Aliénor d’Aquitaine ou l’art souverain du pouvoir féminin

 Aliénor d'Aquitaine par Frederick Sandys, 1858, musée national de Cardiff. (Domaine public).

Par Sofia Azzouz, historienne de l’art, et Jean-Philippe Carpentier, Avocat au barreau de Paris, consul honoraire du Luxembourg avec juridiction sur la Normandie et Président du Corps consulaire de Normandie.

Peu de figures incarnent avec une telle intensité la grandeur et la turbulence du XIIe siècle qu’Aliénor d’Aquitaine (v. 1124-1204).

Héritière, duchesse, reine de France, puis reine d’Angleterre, elle traversa l’histoire comme une comète, laissant derrière elle un sillage de lumière et de scandales.

Orpheline à treize ou quatorze ans, en cet été 1137 où son père Guillaume X mourut en pèlerinage à Compostelle, elle devint d’un seul coup la plus riche héritière de la chrétienté.

Cette tâche ne l’effraie guère et elle a déjà conscience de ce qui se profile pour son avenir.

Formée aux lettres latines, rompue aux classiques, initiée à la chasse, douée d’une beauté que les chroniqueurs comparèrent à la réincarnation de Vénus – « gorge parfaite », « taille de guêpe », hanches généreuses –, elle réunissait l’éclat du corps et la puissance de l’esprit dans une harmonie que l’époque jugea presque suspecte.

Dès juillet 1137, elle épousait Louis, fils du roi Louis VI le Gros, âgé de dix-sept ans.

Le contrat, négocié de longue date, garantissait que l’immense duché d’Aquitaine resterait hors du domaine royal.

Sacrée reine le jour même de ses noces, elle entra par la grande porte dans l’arène politique avec une lucidité stupéfiante.

Pour protéger sa cadette Pétronille et son héritage, elle imposa au roi le mariage de sa sœur avec Raoul de Vermandois, sénéchal du royaume, une décision à la fois politique et diplomatique qui révélait un instinct prodige.

Ainsi, dès les premiers mois de son règne, Aliénor démontrait que le pouvoir véritable s’exerce moins par la couronne que par le réseau subtil des alliances.

Mais le mariage français tourna au désastre dynastique puisque de son union naquirent deux filles : Marie, Alix…Et aucun héritier mâle.

Dans une cour où l’on attendait d’elle la perpétuation de la lignée capétienne, sa beauté devint faute, son intelligence menace, sa sensualité péché.

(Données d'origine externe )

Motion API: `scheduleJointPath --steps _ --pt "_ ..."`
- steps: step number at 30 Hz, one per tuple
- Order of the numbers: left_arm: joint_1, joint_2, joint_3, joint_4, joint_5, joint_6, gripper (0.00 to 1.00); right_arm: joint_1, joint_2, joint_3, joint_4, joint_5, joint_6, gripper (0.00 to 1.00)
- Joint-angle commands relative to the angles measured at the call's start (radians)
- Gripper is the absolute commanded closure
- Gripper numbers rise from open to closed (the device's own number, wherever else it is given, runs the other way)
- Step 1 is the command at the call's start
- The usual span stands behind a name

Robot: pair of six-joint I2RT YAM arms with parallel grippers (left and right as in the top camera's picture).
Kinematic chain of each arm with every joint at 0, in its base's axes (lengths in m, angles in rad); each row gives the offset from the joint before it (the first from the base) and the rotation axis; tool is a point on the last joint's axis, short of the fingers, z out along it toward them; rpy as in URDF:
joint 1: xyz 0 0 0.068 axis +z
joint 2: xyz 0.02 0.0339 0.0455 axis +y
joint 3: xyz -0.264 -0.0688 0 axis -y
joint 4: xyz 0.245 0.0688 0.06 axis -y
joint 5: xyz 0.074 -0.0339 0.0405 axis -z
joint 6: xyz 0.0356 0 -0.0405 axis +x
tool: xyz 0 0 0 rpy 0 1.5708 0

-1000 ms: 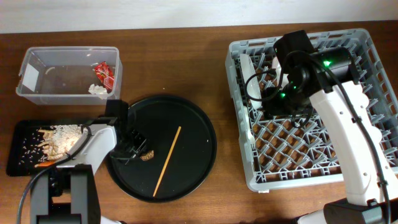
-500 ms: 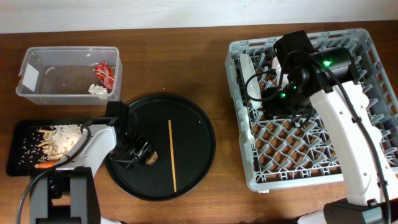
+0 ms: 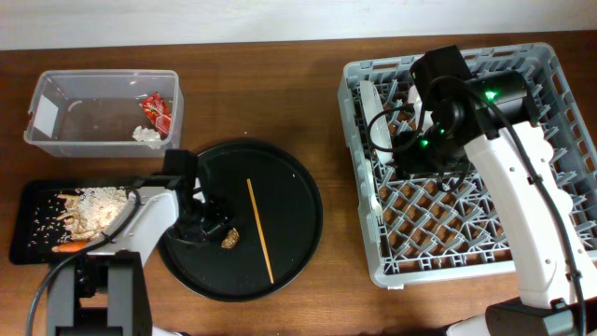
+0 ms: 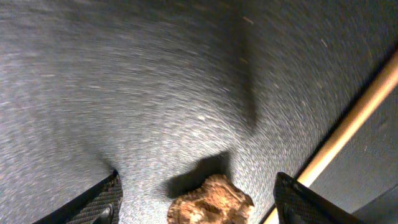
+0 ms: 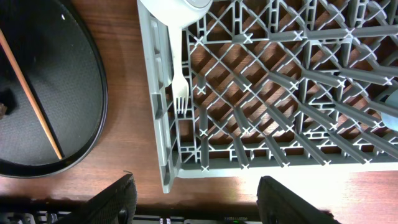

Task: Sort waste into correct bins and load items into the dishwasher rack
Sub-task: 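Lift the brown lump from the round tray with the left gripper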

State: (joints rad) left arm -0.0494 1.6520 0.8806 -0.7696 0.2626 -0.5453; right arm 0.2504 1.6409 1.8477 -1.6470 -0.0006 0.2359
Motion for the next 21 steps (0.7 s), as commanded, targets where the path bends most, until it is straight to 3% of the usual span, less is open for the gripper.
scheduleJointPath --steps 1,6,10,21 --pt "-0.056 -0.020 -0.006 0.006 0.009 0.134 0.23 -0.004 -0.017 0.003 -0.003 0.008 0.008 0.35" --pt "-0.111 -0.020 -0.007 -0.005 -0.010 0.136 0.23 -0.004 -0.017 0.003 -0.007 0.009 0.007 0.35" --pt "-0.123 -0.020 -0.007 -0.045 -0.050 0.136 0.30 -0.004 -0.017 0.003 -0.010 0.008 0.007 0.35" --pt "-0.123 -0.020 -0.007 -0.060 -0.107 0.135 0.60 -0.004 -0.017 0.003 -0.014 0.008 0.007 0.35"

On la dépeignit sorcière, nouvelle Ève, tentatrice fatale.

En mars 1152, le prétexte de consanguinité permit l’annulation du mariage.

Libre, elle n’attendit que huit semaines pour épouser Henri Plantagenêt, comte d’Anjou et bientôt roi d’Angleterre, de onze ans son cadet.

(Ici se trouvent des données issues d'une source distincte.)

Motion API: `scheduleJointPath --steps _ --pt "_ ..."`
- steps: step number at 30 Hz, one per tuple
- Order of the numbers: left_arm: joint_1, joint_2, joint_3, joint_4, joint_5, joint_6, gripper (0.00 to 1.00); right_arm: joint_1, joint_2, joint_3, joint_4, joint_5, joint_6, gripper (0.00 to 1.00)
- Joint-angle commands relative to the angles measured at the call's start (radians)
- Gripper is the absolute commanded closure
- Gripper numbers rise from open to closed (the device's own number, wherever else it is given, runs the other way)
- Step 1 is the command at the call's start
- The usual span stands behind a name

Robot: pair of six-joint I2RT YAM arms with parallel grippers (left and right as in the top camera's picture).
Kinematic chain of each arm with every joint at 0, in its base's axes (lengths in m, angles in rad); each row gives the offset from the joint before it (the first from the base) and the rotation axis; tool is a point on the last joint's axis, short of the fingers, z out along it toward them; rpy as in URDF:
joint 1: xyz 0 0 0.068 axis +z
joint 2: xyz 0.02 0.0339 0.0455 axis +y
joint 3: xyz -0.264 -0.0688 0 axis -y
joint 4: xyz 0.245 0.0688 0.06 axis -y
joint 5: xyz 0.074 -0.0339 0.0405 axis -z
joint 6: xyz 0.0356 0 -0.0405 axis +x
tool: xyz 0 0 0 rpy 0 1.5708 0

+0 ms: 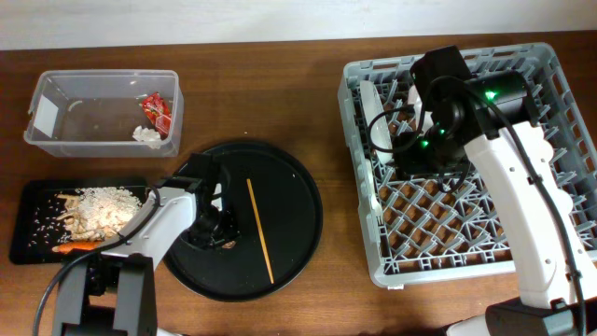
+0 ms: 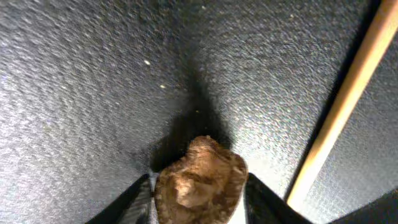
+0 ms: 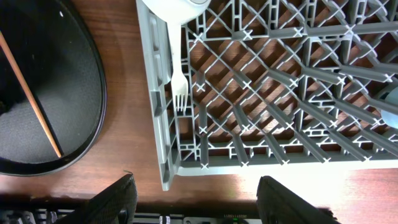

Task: Sort waste into correct bins and load items into the dishwasher rack
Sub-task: 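Lift the brown lump from the round tray with the left gripper, then carry the brown lump left to the small black tray and release it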

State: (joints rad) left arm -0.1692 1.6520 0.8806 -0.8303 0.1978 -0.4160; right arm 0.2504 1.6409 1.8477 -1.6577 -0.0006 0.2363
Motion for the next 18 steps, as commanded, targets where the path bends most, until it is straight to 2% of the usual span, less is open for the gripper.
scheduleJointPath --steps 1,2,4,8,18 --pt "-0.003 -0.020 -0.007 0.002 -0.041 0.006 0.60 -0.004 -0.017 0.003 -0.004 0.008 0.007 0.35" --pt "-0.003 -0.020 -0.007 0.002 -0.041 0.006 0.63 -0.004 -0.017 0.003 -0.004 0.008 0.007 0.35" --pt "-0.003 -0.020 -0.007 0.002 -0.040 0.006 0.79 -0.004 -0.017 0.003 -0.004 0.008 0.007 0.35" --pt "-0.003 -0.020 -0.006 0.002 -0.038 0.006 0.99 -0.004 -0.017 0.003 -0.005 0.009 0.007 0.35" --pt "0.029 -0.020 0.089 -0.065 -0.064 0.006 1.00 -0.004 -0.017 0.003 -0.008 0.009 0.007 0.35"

De leur union féconde naîtront huit enfants, dont Richard Cœur de Lion et Jean sans Terre, et s’édifiera l’immense empire angevin qui, des Pyrénées à l’Écosse, fit pâlir la couronne de France.

Reine répudiée, elle devint mère de rois et aïeule de toutes les dynasties européennes.

Prisonnière quinze ans durant sur ordre de son propre époux, elle survécut pour exercer, octogénaire, une régence décisive.

Que nous enseigne, en ce début de XXIe siècle, la trajectoire de cette femme qui régna sur deux royaumes sans jamais avoir été autorisée à régner en son nom propre ?

A l’heure où la république n’a jamais été présidée par une femme, il rappelle que la France a de tout temps, jusqu’en 1789, connu des périodes où les femmes gouvernaient.

Le pouvoir féminin d’alors, loin d’être une concession des hommes, se conquerrait dans l’ombre des lois et des préjugés, par la maîtrise des alliances, la lucidité stratégique et l’usage assumé de tous les atouts.

Elle montre, ensuite, que l’intelligence et la sensualité, lorsqu’elles s’allient, effraient autant qu’elles fascinent. Elles restent, aujourd’hui comme hier, des armes subversives pour déplacer les lignes du possible.

Elle rappelle, enfin, qu’aucune disgrâce, répudiation, emprisonnement, vieillesse, n’est définitive lorsqu’on refuse de se résigner au rôle qu’on veut bien vous assigner.

Aliénor d’Aquitaine ne fut pas une reine exceptionnelle parce qu’elle était femme ; elle fut une femme exceptionnelle qui fit plier deux royaumes à sa volonté. En cela, son exemple demeure, neuf siècles plus tard, d’une brûlante actualité.